(Information provided)

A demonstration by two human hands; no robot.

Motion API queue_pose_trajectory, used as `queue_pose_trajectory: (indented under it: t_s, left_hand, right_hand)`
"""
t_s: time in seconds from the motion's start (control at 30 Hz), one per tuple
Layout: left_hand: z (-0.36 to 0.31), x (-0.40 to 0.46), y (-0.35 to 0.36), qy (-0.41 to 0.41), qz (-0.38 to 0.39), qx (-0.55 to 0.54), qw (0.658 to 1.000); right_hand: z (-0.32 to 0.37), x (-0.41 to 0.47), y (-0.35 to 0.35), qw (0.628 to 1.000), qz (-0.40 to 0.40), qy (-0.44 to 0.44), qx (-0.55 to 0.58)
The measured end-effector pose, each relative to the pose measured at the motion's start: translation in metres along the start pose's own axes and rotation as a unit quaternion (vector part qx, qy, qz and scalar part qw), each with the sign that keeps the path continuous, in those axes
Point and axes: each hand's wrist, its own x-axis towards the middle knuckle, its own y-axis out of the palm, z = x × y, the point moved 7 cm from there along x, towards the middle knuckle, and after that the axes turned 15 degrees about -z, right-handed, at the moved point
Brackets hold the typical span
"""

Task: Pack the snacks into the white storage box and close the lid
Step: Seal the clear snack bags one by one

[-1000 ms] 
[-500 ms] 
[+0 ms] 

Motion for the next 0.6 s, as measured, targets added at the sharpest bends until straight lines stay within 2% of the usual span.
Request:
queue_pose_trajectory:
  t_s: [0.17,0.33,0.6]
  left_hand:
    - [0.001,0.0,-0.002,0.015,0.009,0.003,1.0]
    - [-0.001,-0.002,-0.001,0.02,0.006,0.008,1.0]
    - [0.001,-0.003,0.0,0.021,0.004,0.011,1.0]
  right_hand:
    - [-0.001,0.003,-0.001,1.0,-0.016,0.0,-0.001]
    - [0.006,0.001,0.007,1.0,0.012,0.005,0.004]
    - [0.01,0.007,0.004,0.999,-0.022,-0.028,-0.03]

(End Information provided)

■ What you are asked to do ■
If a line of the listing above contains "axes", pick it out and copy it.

■ The answer ■
The measured end-effector pose, each relative to the pose measured at the motion's start: translation in metres along the start pose's own axes and rotation as a unit quaternion (vector part qx, qy, qz and scalar part qw), each with the sign that keeps the path continuous, in those axes
Point and axes: each hand's wrist, its own x-axis towards the middle knuckle, its own y-axis out of the palm, z = x × y, the point moved 7 cm from there along x, towards the middle knuckle, and after that the axes turned 15 degrees about -z, right-handed, at the moved point

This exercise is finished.